I have said it here before and I'll say it again: If you restrict the meaning of the Constitution to what it merely states explicitly, you are by its very nature eliminating what John Marshall said in Marbury v. Madison: That the Supreme Court gets to interpret what the Constitution says and means. Why? Because he declared it to be so, not because the text of the Constitution dictated it. It seemed to make sense at the time, and has through the present day. That doesn't mean it will last forever, though.

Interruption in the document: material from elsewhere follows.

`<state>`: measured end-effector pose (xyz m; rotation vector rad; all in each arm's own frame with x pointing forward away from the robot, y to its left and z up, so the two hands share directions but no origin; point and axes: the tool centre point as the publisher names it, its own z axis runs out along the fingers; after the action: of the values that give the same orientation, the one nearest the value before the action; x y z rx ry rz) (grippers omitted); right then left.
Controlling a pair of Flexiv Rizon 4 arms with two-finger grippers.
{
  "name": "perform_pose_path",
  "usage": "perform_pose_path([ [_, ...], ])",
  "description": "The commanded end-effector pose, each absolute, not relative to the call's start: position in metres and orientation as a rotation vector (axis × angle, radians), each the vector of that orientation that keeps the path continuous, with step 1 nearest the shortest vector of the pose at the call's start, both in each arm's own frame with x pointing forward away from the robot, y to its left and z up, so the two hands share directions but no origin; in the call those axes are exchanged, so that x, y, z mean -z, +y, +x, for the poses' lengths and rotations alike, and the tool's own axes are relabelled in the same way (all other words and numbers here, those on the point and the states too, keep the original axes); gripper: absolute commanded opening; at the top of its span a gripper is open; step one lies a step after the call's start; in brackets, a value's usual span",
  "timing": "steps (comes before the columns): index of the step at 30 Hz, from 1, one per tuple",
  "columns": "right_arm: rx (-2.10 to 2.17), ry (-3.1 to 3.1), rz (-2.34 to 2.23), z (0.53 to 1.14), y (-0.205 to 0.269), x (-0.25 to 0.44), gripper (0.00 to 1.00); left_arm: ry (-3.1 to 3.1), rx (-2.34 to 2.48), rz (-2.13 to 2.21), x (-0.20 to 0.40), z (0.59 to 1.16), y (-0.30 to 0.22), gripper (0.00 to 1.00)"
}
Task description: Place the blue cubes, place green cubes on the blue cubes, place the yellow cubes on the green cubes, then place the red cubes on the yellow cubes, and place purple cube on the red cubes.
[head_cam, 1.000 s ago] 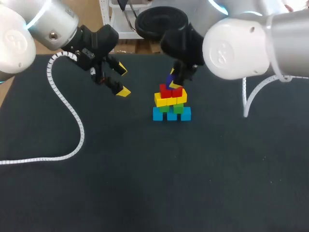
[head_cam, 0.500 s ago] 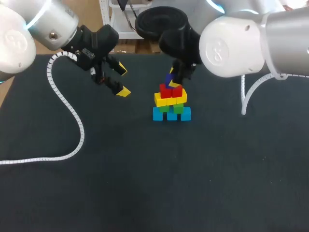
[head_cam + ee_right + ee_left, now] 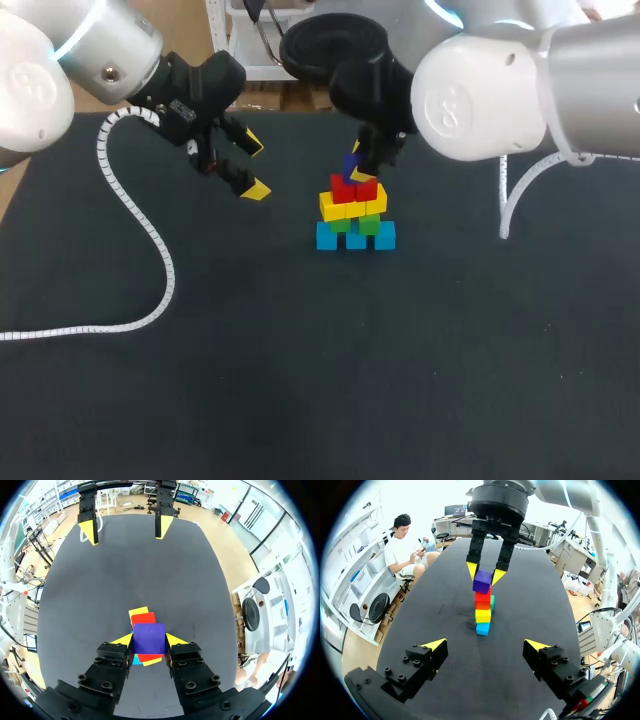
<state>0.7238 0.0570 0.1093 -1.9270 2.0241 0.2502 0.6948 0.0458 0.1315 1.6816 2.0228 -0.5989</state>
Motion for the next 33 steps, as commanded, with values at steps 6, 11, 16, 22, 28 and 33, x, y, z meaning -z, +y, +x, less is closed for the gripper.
perform_pose_path([
  [6,-0.257,2.025,-1.932,0.728,0.059,-0.106,0.00,2.020,0.603,1.686,-0.131,0.697,0.046,1.00],
  [11,-0.252,2.024,-1.933,0.726,0.058,-0.108,0.00,2.020,0.603,1.686,-0.131,0.697,0.046,1.00],
  [16,-0.250,2.026,-1.927,0.724,0.056,-0.109,0.00,2.020,0.603,1.686,-0.131,0.697,0.046,1.00],
  [22,-0.252,2.023,-1.921,0.722,0.055,-0.111,0.00,2.020,0.603,1.686,-0.131,0.697,0.046,1.00],
  [28,-0.245,2.007,-1.895,0.722,0.054,-0.117,0.00,2.020,0.603,1.686,-0.131,0.697,0.046,1.00],
  [33,-0.240,2.000,-1.906,0.720,0.054,-0.120,0.00,2.020,0.603,1.686,-0.131,0.697,0.046,1.00],
])
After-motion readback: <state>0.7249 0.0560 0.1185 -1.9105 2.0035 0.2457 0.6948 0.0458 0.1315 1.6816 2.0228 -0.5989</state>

Someone's going to come along and simply overrule whatever the Supreme Court says should be the law of the land, and say that long, long ago--1803, to be exact--John Marshall declared something he shouldn't have declared, and that the Supreme Court is there only to rule upon conflicts between states--which is the original intent of the document. They might even make it sound absolutely brilliant, as if nobody has thought of it before. But the purpose will merely be to dodge a ruling they don't like, and avoid enforceability and responsibility.

See? Such a widely meaningful concept as "originalism" can, too, be turned on its head and mean exactly what someone with too much power wants it to mean. I have no idea why nobody else has written about this, but I see it clearly. Words only mean what they do as applied to circumstances and have general acceptance, but when someone explodes it and has the force necessary to back it up, the applicability shifts dramatically.

Such a statement will far more officially make the Supreme Court meaningless. And if it is, then all courts beneath it will also be meaningless, for they will lack the necessity to appeal to higher courts. And when courts are meaningless, then the force of law belongs to the entity with the most physical force behind it. That may not become evident immediately, but test upon test, circumstance upon circumstance, will reveal it. That is the gateway to fascism.

The unintended consequences of this upcoming devastating ruling will be themselves devastating. I fear for the country and the deepening divisions that will result. Not only pregnant women will be affected; we are all very likely to pay. That Amy Coney Barrett doesn't get that, that she can't see the greater wisdom, reflects a diminished capability of the Supreme Court that's supposed to stabilize our world, but in fact will unravel it.

Be well. Be careful. Get a booster. With some luck, I'll see you down the road.